• [Directions for this task] Line by line, restate the material exactly.
·····
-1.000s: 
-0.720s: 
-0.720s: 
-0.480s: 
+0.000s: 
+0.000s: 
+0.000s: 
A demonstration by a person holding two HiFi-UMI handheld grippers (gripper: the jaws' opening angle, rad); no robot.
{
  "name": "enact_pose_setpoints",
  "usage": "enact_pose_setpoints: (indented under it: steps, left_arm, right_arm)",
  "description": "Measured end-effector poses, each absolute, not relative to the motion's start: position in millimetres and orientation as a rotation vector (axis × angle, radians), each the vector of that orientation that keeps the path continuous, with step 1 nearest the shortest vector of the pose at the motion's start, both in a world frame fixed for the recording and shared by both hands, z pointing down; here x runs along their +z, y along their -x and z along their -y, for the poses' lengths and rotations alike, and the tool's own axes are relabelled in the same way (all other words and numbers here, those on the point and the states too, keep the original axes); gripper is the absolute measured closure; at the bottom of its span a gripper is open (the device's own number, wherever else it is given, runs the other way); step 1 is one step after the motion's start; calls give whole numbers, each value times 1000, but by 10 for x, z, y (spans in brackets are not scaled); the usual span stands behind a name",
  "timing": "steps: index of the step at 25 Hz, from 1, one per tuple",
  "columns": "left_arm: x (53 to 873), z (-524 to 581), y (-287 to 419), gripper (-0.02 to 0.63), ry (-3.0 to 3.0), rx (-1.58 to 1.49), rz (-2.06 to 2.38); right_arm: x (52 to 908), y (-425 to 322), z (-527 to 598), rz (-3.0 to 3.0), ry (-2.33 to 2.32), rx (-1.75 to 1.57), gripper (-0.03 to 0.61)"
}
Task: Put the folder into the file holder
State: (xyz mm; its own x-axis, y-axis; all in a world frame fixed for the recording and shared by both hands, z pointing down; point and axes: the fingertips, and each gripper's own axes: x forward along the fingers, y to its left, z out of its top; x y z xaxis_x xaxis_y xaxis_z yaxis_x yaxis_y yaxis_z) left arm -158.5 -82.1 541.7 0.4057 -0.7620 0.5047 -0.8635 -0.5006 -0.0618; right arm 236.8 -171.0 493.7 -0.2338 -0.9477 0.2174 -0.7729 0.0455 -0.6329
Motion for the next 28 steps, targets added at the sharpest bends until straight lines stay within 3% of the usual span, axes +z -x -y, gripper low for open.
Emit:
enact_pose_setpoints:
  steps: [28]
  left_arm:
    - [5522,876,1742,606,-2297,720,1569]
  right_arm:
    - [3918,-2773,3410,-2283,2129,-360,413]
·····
• [Solution]
-1.000s: 
-0.720s: 
-0.720s: 
-0.480s: 
+0.000s: 
+0.000s: 
+0.000s: 
A demonstration by a person holding two HiFi-UMI handheld grippers (gripper: the jaws' opening angle, rad); no robot.
{
  "name": "enact_pose_setpoints",
  "usage": "enact_pose_setpoints: (indented under it: steps, left_arm, right_arm)",
  "description": "Measured end-effector poses, each absolute, not relative to the motion's start: position in millimetres and orientation as a rotation vector (axis × angle, radians), each the vector of that orientation that keeps the path continuous, with step 1 nearest the shortest vector of the pose at the motion's start, both in a world frame fixed for the recording and shared by both hands, z pointing down; here x runs along their +z, y along their -x and z along their -y, for the poses' lengths and rotations alike, and the tool's own axes are relabelled in the same way (all other words and numbers here, those on the point and the states too, keep the original axes); gripper is the absolute measured closure; at the bottom of its span a gripper is open (the device's own number, wherever else it is given, runs the other way); step 1 is one step after the motion's start; calls give whole numbers, each value times 1000, but by 10 for x, z, y (spans in brackets are not scaled); the usual span stands behind a name",
  "timing": "steps: index of the step at 25 Hz, from 1, one per tuple",
  "columns": "left_arm: x (53 to 873), z (-524 to 581), y (-287 to 419), gripper (-0.02 to 0.63), ry (-3.0 to 3.0), rx (-1.58 to 1.49), rz (-2.06 to 2.38); right_arm: x (52 to 908), y (-425 to 322), z (-527 to 598), rz (-3.0 to 3.0), ry (-2.33 to 2.32), rx (-1.75 to 1.57), gripper (-0.03 to 0.61)"
}
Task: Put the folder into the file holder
State: (xyz mm; its own x-axis, y-axis; all in a world frame fixed for the recording and shared by both hands, z pointing down; point and axes: the fingertips, and each gripper's own axes: x forward along the fingers, y to its left, z out of its top; x y z xaxis_x xaxis_y xaxis_z yaxis_x yaxis_y yaxis_z) left arm -158.5 -82.1 541.7 0.4057 -0.7620 0.5047 -0.8635 -0.5006 -0.0618; right arm 236.8 -171.0 493.7 -0.2338 -0.9477 0.2174 -0.7729 0.0455 -0.6329
Motion for the next 28 steps, targets added at the sharpest bends until straight lines stay within 3% of the usual span, axes +z -x -y, gripper low for open.
Emit:
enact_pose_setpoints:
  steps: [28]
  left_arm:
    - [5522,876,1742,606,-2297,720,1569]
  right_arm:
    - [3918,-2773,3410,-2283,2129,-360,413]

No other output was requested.